[Data extract]
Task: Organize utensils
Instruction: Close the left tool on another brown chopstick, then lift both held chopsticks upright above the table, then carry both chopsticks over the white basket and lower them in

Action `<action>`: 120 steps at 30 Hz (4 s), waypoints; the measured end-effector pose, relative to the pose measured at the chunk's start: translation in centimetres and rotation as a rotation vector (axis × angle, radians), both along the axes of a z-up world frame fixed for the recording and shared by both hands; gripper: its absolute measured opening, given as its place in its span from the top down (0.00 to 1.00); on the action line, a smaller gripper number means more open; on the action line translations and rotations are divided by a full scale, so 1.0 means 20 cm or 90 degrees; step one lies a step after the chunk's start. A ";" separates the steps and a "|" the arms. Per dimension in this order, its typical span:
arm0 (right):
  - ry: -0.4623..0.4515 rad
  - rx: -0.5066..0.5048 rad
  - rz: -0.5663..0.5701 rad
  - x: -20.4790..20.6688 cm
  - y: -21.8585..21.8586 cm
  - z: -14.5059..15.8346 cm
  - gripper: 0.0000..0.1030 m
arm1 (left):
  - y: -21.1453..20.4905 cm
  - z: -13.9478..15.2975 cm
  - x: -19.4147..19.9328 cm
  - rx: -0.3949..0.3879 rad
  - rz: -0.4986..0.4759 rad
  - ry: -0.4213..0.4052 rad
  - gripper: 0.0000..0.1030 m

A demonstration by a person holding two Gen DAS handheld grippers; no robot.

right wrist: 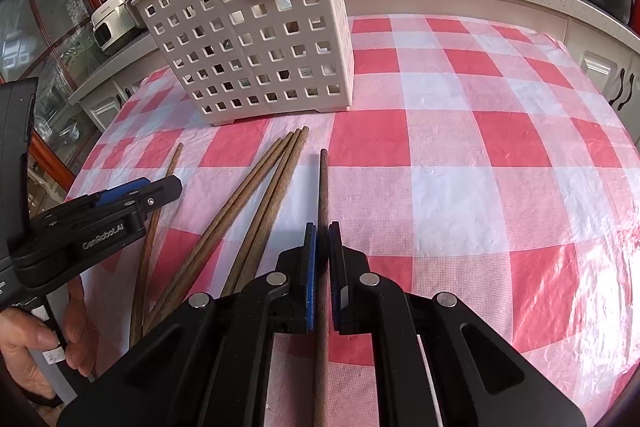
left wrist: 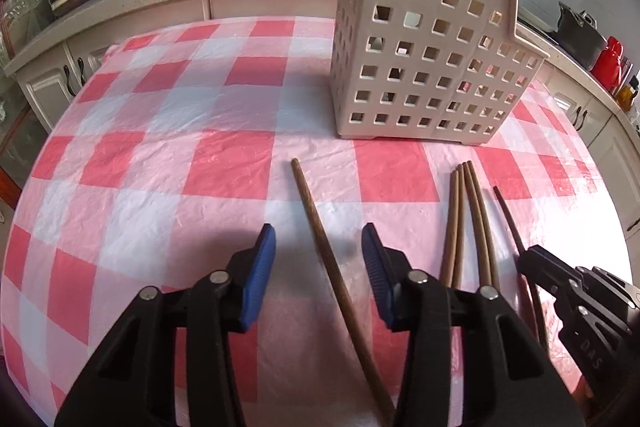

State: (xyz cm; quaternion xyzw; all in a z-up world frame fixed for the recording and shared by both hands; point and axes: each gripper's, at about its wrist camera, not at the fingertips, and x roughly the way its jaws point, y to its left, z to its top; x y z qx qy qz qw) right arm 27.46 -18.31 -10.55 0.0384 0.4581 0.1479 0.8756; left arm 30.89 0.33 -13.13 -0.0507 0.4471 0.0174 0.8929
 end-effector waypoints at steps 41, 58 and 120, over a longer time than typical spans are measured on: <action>-0.107 0.032 0.011 -0.20 0.05 0.30 0.94 | 0.14 0.29 -0.42 -0.039 -0.010 -0.124 0.94; -0.147 0.050 0.018 -0.30 0.05 0.43 0.94 | 0.15 0.44 -0.56 -0.035 -0.013 -0.174 0.94; -0.280 0.069 0.023 -0.54 0.01 0.78 0.94 | 0.03 0.83 -0.87 0.025 -0.026 -0.356 0.94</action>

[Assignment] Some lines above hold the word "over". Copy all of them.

[Solution]
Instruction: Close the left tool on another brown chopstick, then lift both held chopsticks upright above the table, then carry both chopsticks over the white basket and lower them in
 end-effector waypoints at steps 41, 58 and 120, over a longer time than typical spans are measured on: <action>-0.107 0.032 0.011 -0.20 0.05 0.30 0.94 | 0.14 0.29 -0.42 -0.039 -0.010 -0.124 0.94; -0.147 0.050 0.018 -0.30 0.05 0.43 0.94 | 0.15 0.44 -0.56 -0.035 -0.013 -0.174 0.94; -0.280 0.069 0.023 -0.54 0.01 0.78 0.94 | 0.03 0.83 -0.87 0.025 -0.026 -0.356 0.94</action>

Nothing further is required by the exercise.